HOCKEY prefaced the discussion that followed with several comments in favor of creating texts with markup and on trends in encoding. In the future, when many more texts are available for on-line searching, real problems in finding what is wanted will develop, if one is faced with millions of words of data. It therefore becomes important to consider putting markup in texts to help searchers home in on the actual things they wish to retrieve. Various approaches to refining retrieval methods toward this end include building on a computer version of a dictionary and letting the computer look up words in it to obtain more information about the semantic structure or semantic field of a word, its grammatical structure, and syntactic structure.

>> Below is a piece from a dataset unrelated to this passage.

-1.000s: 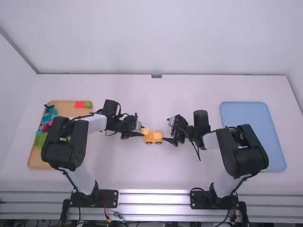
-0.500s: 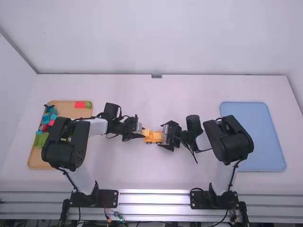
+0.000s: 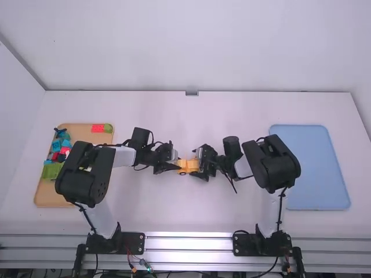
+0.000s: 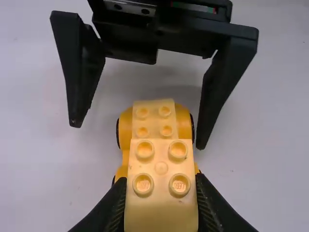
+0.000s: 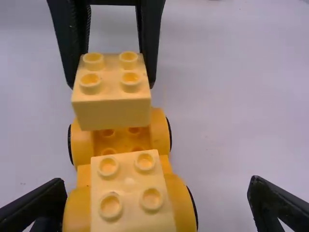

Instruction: Assemble lego blocks to make yellow taxi

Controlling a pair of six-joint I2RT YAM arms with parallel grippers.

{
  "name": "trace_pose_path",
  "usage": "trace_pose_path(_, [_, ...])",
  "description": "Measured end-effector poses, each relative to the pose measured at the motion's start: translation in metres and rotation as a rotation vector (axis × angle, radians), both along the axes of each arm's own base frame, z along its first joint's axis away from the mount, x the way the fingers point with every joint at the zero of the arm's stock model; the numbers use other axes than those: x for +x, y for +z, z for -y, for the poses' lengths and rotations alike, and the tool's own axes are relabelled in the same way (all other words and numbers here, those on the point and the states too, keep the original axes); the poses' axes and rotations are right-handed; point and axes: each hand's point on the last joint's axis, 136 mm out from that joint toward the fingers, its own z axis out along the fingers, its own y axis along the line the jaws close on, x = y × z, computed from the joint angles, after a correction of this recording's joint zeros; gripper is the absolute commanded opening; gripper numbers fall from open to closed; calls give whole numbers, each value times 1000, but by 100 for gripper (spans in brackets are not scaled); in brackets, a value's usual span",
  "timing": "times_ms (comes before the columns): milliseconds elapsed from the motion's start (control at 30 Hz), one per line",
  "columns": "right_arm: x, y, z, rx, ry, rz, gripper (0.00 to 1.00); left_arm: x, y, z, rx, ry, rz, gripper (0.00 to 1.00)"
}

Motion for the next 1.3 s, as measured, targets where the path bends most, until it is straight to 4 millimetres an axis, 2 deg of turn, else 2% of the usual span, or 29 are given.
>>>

HOCKEY commented on the present keen interest in the encoding world in creating: 1) machine-readable versions of dictionaries that can be initially tagged in SGML, which gives a structure to the dictionary entry; these entries can then be converted into a more rigid or otherwise different database structure inside the computer, which can be treated as a dynamic tool for searching mechanisms; 2) large bodies of text to study the language. In order to incorporate more sophisticated mechanisms, more about how words behave needs to be known, which can be learned in part from information in dictionaries. However, the last ten years have seen much interest in studying the structure of printed dictionaries converted into computer-readable form. The information one derives about many words from those is only partial, one or two definitions of the common or the usual meaning of a word, and then numerous definitions of unusual usages. If the computer is using a dictionary to help retrieve words in a text, it needs much more information about the common usages, because those are the ones that occur over and over again. Hence the current interest in developing large bodies of text in computer-readable form in order to study the language. Several projects are engaged in compiling, for example, 100 million words. HOCKEY described one with which she was associated briefly at Oxford University involving compilation of 100 million words of British English: about 10 percent of that will contain detailed linguistic tagging encoded in SGML; it will have word class taggings, with words identified as nouns, verbs, adjectives, or other parts of speech. This tagging can then be used by programs which will begin to learn a bit more about the structure of the language, and then, can go to tag more text.